L’entreprise prévoit l’arrêt de la production à Idar-Oberstein (ouest), Marbourg (ouest), à Singapour ainsi qu’au siège à Tübingen (sud-ouest) de CureVac, son ancien rival qu’elle a racheté pour environ un milliard d’euros, selon une annonce en marge d’un communiqué de résultats du premier trimestre publié mardi.

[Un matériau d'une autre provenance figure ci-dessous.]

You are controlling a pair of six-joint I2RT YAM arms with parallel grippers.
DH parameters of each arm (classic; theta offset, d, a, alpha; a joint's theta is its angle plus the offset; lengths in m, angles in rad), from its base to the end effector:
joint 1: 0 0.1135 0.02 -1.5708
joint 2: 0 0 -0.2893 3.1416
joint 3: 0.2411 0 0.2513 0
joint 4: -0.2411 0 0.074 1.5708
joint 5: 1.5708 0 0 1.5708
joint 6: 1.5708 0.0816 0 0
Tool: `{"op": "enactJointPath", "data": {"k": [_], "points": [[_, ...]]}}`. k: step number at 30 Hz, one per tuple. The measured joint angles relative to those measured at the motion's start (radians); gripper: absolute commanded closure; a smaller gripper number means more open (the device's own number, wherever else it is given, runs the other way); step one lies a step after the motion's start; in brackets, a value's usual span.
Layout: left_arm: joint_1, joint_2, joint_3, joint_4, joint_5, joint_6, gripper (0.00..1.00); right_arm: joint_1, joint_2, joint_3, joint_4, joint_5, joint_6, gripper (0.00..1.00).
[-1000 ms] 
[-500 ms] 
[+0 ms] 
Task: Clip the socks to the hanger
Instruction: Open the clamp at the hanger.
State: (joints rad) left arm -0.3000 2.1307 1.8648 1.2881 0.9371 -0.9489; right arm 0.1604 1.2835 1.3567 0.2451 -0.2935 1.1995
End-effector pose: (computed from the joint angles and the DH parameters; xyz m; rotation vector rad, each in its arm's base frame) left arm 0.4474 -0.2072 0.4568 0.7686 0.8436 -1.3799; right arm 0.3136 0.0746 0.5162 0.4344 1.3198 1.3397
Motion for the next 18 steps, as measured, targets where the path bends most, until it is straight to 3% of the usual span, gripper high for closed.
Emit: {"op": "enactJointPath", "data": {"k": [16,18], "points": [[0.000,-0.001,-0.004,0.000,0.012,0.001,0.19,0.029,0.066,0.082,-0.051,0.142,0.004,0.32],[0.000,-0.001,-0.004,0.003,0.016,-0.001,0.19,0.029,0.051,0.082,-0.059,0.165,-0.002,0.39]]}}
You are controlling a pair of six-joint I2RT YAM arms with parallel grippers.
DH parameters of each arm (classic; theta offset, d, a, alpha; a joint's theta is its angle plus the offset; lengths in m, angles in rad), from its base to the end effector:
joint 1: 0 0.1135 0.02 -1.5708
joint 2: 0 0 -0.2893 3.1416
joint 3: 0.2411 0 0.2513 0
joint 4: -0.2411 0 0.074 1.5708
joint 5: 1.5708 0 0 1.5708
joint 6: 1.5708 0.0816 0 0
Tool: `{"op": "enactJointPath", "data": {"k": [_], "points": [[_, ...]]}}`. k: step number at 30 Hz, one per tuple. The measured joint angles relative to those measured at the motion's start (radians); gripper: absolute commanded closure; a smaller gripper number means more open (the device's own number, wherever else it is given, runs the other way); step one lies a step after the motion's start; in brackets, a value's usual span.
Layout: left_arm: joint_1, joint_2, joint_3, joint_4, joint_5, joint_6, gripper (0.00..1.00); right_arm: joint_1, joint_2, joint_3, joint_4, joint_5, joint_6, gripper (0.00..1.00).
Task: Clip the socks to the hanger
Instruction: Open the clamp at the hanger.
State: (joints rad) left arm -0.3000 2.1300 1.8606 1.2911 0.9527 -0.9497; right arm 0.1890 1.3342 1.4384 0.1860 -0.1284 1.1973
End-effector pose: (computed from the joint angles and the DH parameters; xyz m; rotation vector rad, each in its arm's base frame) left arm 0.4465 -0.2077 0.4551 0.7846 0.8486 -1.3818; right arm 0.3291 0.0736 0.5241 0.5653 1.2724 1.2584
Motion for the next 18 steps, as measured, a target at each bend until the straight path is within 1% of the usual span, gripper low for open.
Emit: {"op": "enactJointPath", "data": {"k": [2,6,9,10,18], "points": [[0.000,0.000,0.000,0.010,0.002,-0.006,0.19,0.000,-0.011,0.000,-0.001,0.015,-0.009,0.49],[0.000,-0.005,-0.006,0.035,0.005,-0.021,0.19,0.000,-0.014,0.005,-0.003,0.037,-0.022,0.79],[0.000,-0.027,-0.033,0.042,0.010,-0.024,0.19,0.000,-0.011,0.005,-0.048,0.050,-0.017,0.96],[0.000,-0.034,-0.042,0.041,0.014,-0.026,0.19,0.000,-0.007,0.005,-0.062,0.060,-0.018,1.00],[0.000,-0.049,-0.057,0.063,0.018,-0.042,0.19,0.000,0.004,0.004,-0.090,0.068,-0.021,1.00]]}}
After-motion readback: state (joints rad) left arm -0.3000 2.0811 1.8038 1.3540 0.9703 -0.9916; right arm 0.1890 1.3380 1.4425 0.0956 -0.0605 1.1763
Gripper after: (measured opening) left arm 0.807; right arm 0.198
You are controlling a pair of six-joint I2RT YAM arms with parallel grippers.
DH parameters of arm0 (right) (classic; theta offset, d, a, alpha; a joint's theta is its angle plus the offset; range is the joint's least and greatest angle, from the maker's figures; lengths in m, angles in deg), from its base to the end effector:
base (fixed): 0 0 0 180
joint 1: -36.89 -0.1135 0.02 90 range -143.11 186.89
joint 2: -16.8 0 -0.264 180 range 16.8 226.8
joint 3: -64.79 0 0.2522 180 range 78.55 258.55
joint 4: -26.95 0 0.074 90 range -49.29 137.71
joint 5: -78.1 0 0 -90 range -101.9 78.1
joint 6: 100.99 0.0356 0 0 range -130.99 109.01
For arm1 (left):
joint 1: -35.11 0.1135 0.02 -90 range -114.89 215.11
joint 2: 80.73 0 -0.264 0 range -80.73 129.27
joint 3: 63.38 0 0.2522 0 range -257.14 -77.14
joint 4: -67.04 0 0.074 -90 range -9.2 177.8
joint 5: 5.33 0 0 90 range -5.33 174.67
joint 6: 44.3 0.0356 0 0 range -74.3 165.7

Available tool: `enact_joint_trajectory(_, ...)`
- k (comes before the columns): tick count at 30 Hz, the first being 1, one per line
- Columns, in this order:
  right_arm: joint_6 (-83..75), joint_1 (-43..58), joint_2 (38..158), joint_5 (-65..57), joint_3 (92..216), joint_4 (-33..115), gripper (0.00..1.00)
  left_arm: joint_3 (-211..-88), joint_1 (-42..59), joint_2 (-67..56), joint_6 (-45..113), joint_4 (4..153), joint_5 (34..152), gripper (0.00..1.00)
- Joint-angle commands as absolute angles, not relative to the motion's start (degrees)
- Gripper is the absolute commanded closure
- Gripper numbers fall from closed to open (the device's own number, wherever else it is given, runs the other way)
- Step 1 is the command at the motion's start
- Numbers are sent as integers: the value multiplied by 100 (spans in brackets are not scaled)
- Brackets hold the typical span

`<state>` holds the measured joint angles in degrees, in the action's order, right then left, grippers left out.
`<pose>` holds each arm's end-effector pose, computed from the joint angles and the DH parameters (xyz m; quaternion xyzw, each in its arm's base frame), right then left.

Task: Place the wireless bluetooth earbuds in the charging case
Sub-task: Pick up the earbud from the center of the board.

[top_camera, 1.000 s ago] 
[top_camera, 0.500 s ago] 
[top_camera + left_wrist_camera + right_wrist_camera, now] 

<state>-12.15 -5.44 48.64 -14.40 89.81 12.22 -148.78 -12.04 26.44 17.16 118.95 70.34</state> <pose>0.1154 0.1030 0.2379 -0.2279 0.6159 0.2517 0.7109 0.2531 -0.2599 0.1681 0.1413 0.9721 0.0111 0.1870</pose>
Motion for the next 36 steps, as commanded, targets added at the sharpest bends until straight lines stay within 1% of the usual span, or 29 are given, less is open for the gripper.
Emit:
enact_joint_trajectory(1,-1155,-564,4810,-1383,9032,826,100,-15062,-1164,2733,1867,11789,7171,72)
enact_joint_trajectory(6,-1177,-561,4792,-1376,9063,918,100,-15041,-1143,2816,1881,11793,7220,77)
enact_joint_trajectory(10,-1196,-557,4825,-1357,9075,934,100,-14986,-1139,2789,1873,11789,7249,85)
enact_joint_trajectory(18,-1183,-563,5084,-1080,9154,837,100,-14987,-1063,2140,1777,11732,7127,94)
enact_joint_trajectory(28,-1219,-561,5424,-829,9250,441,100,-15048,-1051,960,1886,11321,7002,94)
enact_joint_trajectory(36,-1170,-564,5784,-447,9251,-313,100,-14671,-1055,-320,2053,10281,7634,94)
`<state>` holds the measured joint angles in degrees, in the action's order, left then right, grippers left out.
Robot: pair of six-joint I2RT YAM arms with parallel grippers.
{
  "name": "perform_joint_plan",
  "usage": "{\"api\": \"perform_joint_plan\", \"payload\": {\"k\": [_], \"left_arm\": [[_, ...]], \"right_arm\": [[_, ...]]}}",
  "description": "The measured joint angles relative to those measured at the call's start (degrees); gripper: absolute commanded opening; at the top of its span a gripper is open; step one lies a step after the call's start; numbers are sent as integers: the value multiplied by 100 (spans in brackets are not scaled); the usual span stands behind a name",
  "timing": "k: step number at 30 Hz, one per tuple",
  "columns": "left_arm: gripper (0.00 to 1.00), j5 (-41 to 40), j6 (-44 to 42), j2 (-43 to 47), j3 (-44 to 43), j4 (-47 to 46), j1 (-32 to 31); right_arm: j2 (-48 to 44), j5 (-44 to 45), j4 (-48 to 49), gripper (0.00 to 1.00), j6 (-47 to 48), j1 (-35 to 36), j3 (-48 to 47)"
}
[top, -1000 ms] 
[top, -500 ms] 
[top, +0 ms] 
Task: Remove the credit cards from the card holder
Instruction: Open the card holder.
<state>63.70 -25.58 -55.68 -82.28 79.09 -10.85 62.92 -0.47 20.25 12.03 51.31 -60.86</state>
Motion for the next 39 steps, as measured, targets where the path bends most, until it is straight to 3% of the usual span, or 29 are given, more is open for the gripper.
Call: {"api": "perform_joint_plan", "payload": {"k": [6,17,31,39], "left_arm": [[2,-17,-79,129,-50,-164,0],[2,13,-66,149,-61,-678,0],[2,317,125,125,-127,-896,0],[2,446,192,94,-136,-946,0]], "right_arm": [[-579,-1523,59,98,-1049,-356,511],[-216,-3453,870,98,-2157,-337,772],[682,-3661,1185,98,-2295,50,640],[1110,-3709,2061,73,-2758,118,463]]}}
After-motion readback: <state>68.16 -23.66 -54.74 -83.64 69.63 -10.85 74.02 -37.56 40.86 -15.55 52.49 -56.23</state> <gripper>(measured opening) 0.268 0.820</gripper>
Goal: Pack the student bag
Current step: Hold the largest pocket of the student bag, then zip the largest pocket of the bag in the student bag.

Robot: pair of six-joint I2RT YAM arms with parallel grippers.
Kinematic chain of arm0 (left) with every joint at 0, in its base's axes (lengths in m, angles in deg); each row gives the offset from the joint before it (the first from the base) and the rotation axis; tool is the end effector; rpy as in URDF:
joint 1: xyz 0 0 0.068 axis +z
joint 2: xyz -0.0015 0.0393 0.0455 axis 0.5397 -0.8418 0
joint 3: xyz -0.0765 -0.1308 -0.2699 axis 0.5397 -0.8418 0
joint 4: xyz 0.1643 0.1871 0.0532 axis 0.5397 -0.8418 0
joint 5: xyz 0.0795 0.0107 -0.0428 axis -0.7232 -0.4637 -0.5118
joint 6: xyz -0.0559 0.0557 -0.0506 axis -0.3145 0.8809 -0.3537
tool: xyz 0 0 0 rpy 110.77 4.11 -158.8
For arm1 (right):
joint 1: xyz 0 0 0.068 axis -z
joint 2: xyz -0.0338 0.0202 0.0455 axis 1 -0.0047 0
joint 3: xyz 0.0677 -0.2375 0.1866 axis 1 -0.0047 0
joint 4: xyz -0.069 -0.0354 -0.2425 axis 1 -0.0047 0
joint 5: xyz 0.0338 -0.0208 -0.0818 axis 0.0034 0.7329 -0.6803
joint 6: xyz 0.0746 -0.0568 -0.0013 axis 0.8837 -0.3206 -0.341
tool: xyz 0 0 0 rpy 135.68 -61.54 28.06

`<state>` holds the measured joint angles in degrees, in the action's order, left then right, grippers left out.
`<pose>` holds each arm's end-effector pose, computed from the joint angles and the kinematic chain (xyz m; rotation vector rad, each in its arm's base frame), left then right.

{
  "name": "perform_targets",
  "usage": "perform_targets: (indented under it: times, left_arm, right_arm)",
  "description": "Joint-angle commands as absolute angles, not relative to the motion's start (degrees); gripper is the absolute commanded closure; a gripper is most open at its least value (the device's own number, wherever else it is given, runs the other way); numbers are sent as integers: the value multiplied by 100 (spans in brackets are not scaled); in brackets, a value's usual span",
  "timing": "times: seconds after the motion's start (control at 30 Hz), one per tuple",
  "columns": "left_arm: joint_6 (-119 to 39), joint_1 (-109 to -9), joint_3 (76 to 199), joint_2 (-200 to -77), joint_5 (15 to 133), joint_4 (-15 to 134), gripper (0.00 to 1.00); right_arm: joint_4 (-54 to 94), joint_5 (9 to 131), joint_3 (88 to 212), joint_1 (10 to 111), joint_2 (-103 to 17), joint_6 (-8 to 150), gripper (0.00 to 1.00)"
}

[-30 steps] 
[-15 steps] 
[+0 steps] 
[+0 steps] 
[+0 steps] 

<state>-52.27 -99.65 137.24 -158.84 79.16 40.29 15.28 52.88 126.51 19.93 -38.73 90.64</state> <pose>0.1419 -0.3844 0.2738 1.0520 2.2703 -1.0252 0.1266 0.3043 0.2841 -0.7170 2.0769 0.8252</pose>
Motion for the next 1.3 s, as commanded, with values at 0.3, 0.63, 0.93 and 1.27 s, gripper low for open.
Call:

Cela représente près d’un quart des effectifs du groupe basé à Mayence (ouest).
Une fermeture attendue d’ici la fin de l’année prochaine
Selon le communiqué, la fermeture des sites en Allemagne est attendue d’ici la fin de l’année prochaine, tandis que l’exploitation du site de Singapour devrait cesser au premier trimestre 2027. Ces coupes sociales pourraient rapporter environ 500 millions d’euros d’économies annuelles à partir en 2029, d’après BioNTech.
Elles sont « destinées à soutenir l’entreprise dans la poursuite de la commercialisation de son pipeline en oncologie en pleine expansion », détaille le communiqué. BioNTech cite également la nécessité de « consolider » son réseau de production « là où des surcapacités sont attendues ».
« Un pur calcul financier à court terme », a dénoncé le syndicat du secteur IGBCE dans un communiqué, accusant BioNTech de « nuire à la résilience du bastion pharmaceutique et biotechnologique qu’est l’Allemagne ».
Tourner la page du Covid-19
Fondée en 2008, BioNTech cherche à tourner la page de la période faste du Covid-19 au début des années 2020, marquée par le développement avec l’américain Pfizer d’un des premiers vaccins à ARN messager contre le virus mondial. Le laboratoire avait à l’époque « reçu des millions d’euros de soutien public », rappelle par ailleurs l’IGBCE.
D’après le communiqué de résultats, l’activité de vaccins anti-Covid a particulièrement plombé le chiffre d’affaires au premier trimestre 2026, chutant de 35 % sur un an à 118 millions d’euros. Dans le même temps, la perte nette s’est alourdie à 532 millions d’euros, contre 416 millions d’euros un an plus tôt.
Le groupe a aussi annoncé en mars le départ surprise de ses cofondateurs, Ugur Sahin et Özlem Türeci, un couple de chercheurs allemands d’origine turque qui veut créer une société dédiée aux innovations dans l’ARN messager. Cette entreprise gardera des liens avec BioNTech, qui se concentrera sur le développement et la commercialisation de ses médicaments, notamment dans l’oncologie.